### [What you will do]
Every line from the beginning of the data through the line containing "index of the" should be reproduced exactly, and no further lines should be output.

Given information Start Marker

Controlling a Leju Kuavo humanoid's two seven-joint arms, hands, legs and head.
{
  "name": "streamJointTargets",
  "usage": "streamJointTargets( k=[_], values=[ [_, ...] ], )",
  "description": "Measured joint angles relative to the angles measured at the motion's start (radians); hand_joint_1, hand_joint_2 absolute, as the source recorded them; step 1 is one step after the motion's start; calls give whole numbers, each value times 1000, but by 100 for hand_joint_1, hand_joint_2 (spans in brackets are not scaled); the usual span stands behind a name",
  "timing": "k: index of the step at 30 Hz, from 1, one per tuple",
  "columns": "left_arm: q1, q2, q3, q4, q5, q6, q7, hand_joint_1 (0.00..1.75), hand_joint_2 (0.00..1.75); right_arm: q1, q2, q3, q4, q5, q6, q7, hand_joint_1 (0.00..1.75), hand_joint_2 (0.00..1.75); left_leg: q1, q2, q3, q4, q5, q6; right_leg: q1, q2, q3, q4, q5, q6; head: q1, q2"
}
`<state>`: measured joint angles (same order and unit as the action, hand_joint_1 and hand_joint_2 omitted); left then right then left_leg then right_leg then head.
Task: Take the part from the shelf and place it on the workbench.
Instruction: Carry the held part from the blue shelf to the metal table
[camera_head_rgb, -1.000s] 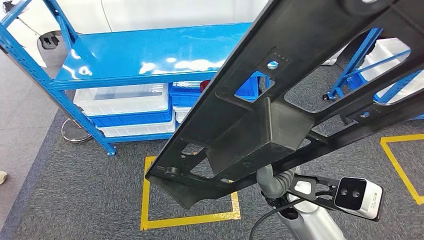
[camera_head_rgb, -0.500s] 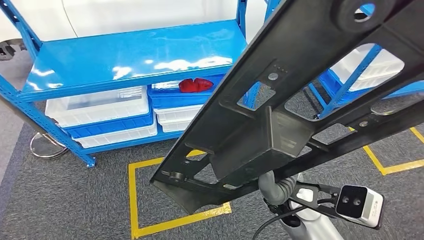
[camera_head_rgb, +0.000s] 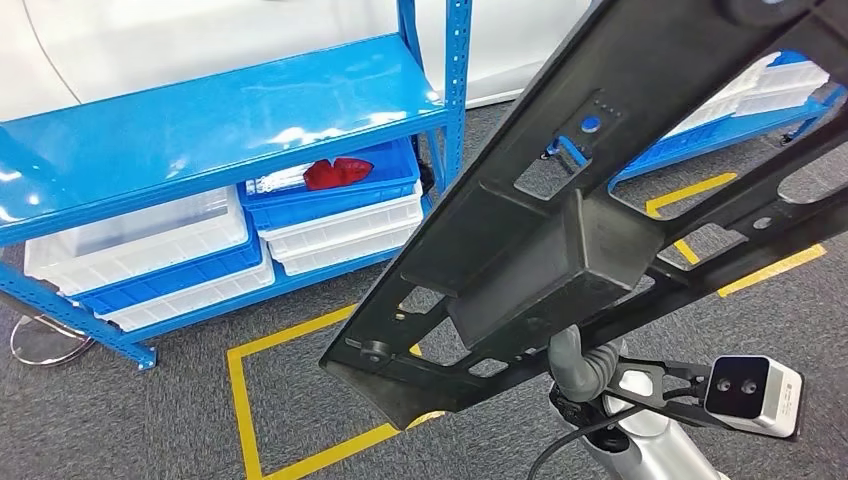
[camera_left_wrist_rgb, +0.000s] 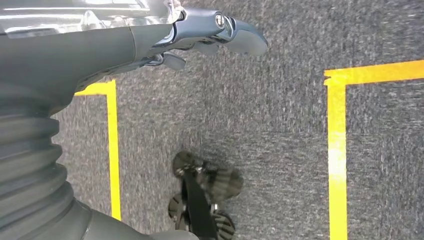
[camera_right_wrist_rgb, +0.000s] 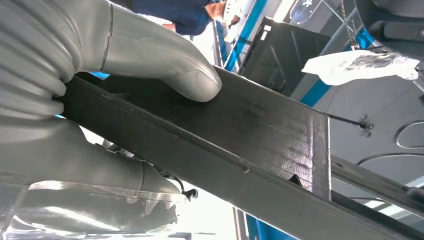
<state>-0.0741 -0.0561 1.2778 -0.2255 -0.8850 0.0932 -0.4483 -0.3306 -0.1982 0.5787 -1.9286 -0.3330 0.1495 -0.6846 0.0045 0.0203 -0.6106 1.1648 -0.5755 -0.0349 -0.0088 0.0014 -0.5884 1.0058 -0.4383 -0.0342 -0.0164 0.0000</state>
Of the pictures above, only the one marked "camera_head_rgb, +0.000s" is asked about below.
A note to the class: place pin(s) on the red plastic object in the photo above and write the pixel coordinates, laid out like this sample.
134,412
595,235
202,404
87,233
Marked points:
338,173

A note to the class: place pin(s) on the black camera bracket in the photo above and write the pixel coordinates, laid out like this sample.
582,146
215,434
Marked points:
662,397

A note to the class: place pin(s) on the blue metal shelf rack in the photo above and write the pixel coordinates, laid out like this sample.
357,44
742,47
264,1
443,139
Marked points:
199,119

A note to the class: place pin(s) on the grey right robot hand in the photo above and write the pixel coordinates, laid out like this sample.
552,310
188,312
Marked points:
576,371

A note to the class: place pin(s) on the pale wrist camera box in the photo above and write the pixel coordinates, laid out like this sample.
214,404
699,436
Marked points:
755,397

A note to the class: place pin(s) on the black plastic panel part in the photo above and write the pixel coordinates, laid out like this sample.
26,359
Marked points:
596,166

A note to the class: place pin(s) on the white car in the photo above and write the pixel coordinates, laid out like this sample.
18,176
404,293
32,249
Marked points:
132,40

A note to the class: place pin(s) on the yellow floor tape square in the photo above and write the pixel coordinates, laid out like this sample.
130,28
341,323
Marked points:
772,270

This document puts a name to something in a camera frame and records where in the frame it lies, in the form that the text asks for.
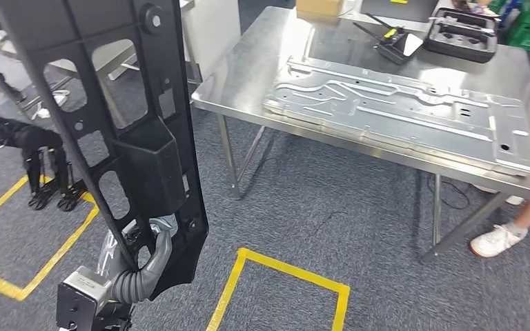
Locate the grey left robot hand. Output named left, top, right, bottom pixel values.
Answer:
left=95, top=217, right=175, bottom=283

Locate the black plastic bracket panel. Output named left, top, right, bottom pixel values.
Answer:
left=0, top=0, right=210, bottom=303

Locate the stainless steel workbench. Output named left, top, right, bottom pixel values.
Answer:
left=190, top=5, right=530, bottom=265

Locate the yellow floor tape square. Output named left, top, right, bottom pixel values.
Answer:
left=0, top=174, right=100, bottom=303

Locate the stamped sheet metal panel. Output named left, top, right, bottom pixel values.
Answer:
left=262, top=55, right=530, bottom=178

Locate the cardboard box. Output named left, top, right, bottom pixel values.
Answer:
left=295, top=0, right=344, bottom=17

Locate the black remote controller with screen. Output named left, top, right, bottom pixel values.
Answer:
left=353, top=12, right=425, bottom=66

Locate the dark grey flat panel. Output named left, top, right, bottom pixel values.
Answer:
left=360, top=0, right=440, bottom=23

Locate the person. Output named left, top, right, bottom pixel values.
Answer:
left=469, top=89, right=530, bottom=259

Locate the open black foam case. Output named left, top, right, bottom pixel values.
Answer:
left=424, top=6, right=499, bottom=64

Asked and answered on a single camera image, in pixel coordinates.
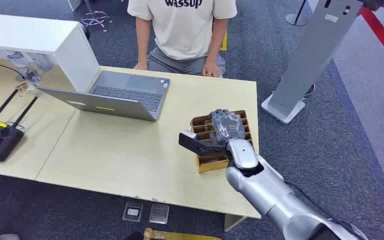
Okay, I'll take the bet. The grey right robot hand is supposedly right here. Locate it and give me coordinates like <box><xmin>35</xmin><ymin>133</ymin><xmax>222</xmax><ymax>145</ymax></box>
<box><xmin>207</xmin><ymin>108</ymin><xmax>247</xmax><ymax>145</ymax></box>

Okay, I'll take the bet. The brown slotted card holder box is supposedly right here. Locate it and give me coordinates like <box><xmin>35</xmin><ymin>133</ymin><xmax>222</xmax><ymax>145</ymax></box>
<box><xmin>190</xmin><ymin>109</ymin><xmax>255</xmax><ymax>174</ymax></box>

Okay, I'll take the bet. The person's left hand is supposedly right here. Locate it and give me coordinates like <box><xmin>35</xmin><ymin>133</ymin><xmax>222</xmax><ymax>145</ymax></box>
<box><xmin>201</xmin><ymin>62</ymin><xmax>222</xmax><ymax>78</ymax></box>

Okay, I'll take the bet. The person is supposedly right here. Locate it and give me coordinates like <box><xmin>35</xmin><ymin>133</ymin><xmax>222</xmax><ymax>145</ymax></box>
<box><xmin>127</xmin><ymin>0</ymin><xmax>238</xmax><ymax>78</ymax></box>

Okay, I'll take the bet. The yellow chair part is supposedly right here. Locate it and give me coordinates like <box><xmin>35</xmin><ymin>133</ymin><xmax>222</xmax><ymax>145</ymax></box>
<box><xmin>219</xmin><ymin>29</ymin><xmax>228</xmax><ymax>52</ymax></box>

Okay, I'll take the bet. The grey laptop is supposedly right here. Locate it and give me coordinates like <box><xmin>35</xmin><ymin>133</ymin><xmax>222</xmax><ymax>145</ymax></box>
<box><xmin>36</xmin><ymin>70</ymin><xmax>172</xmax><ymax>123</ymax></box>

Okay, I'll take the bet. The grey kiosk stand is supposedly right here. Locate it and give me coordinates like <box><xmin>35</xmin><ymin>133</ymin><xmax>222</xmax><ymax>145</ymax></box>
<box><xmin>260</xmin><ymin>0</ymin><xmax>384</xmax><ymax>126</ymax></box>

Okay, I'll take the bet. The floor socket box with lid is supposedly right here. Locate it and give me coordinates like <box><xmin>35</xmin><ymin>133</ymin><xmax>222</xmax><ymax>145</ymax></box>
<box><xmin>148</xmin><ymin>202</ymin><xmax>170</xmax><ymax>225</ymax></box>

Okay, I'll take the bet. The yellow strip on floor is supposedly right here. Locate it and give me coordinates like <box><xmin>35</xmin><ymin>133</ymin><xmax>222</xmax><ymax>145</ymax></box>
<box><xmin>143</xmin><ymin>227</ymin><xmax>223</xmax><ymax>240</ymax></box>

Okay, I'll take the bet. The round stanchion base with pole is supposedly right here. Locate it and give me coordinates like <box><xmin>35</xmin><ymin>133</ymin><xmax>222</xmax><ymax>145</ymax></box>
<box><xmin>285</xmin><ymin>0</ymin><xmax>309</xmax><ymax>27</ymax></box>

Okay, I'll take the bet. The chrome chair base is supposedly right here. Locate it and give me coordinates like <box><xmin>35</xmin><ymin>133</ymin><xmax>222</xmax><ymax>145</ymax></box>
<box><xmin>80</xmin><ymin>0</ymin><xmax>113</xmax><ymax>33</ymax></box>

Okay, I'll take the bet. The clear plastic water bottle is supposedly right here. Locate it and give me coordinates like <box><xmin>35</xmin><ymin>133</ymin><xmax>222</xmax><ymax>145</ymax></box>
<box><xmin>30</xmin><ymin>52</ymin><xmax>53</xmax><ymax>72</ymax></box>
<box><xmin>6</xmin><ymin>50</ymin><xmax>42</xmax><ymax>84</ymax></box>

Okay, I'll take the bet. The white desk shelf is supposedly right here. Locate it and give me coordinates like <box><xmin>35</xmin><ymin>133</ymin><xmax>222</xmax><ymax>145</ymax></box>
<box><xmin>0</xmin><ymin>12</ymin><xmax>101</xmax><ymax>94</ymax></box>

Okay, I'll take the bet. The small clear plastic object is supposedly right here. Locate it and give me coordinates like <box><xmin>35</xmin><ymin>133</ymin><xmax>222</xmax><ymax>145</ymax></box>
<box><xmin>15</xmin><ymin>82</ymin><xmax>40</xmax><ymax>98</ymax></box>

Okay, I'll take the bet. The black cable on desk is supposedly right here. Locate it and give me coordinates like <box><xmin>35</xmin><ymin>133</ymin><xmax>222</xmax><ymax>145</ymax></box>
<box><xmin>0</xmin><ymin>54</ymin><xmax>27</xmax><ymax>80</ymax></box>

Given information End Marker

### [Response for this exercise]
Controlling a Leju Kuavo humanoid's two seven-joint arms, hands, legs and head.
{
  "name": "streamJointTargets",
  "usage": "streamJointTargets( k=[_], values=[ [_, ...] ], )",
  "description": "Measured joint angles relative to the angles measured at the motion's start (radians); hand_joint_1, hand_joint_2 absolute, as the source recorded them; step 1 is one step after the motion's start; calls give whole numbers, each value times 1000, but by 100 for hand_joint_1, hand_joint_2 (spans in brackets are not scaled); the usual span stands behind a name",
  "timing": "k: index of the step at 30 Hz, from 1, one per tuple",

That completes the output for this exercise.